# Problem
Output the data that follows, keeping every line identical.

# Record set
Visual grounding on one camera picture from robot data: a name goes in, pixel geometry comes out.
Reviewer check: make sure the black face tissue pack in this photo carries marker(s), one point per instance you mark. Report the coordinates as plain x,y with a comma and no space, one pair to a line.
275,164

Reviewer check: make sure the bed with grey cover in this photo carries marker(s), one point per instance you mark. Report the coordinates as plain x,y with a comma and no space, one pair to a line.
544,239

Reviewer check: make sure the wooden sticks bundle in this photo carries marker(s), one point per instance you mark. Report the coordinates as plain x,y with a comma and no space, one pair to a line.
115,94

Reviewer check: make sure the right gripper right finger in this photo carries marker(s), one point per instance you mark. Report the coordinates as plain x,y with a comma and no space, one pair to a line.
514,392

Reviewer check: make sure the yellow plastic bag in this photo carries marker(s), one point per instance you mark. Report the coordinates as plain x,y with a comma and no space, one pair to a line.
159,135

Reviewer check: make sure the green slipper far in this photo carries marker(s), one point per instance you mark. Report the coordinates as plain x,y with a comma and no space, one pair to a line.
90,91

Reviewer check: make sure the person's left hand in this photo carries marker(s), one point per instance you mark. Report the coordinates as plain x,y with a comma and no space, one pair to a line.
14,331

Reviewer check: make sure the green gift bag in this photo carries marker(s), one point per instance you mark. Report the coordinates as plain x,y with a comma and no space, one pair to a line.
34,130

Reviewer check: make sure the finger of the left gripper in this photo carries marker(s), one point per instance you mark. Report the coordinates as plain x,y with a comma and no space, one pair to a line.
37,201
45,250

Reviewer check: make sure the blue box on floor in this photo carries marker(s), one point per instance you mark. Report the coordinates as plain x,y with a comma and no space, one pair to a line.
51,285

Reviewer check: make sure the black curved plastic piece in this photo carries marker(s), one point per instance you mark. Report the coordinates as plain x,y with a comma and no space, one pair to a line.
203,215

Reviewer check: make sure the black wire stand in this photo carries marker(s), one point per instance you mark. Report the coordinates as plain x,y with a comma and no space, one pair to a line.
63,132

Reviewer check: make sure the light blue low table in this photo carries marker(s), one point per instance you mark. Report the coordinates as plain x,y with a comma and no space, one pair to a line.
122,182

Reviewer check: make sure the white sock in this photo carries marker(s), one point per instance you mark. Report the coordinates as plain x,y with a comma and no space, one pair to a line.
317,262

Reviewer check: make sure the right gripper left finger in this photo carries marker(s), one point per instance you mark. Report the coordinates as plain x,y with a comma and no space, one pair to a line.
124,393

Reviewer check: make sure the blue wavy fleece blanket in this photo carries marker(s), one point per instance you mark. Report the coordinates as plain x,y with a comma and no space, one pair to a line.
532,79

# Task result
Visual grounding on one camera picture from robot data: a name goes in, pixel geometry comes out.
Reviewer check: make sure the black face tissue pack in this photo carries marker(s), one point per instance you mark. Report the coordinates as plain x,y with a comma and no space, one pair to a line.
275,164

Reviewer check: make sure the bed with grey cover in this photo carries marker(s), one point per instance you mark. Report the coordinates as plain x,y with a comma and no space, one pair to a line.
544,239

Reviewer check: make sure the wooden sticks bundle in this photo carries marker(s), one point per instance you mark. Report the coordinates as plain x,y with a comma and no space, one pair to a line.
115,94

Reviewer check: make sure the right gripper right finger in this photo carries marker(s), one point per instance you mark. Report the coordinates as plain x,y with a comma and no space, one pair to a line.
514,392

Reviewer check: make sure the yellow plastic bag in this photo carries marker(s), one point per instance you mark. Report the coordinates as plain x,y with a comma and no space, one pair to a line.
159,135

Reviewer check: make sure the green slipper far in this photo carries marker(s), one point per instance you mark. Report the coordinates as plain x,y with a comma and no space, one pair to a line.
90,91

Reviewer check: make sure the person's left hand in this photo carries marker(s), one point per instance you mark. Report the coordinates as plain x,y with a comma and no space, one pair to a line.
14,331

Reviewer check: make sure the green gift bag in this photo carries marker(s), one point per instance you mark. Report the coordinates as plain x,y with a comma and no space, one pair to a line.
34,130

Reviewer check: make sure the finger of the left gripper in this photo carries marker(s), one point per instance you mark. Report the coordinates as plain x,y with a comma and no space, one pair to a line.
37,201
45,250

Reviewer check: make sure the blue box on floor in this photo carries marker(s), one point per instance you mark. Report the coordinates as plain x,y with a comma and no space, one pair to a line.
51,285

Reviewer check: make sure the black curved plastic piece in this photo carries marker(s), one point per instance you mark. Report the coordinates as plain x,y with a comma and no space, one pair to a line.
203,215

Reviewer check: make sure the black wire stand in this photo carries marker(s), one point per instance you mark. Report the coordinates as plain x,y with a comma and no space, one pair to a line.
63,132

Reviewer check: make sure the light blue low table in this photo carries marker(s), one point per instance you mark. Report the coordinates as plain x,y with a comma and no space, one pair to a line.
122,182

Reviewer check: make sure the white sock in this photo carries marker(s), one point per instance you mark. Report the coordinates as plain x,y with a comma and no space, one pair to a line.
317,262

Reviewer check: make sure the right gripper left finger in this photo carries marker(s), one point per instance you mark. Report the coordinates as plain x,y with a comma and no space, one pair to a line.
124,393

Reviewer check: make sure the blue wavy fleece blanket in this photo carries marker(s), one point per instance you mark. Report the coordinates as plain x,y with a comma and no space, one pair to a line.
532,79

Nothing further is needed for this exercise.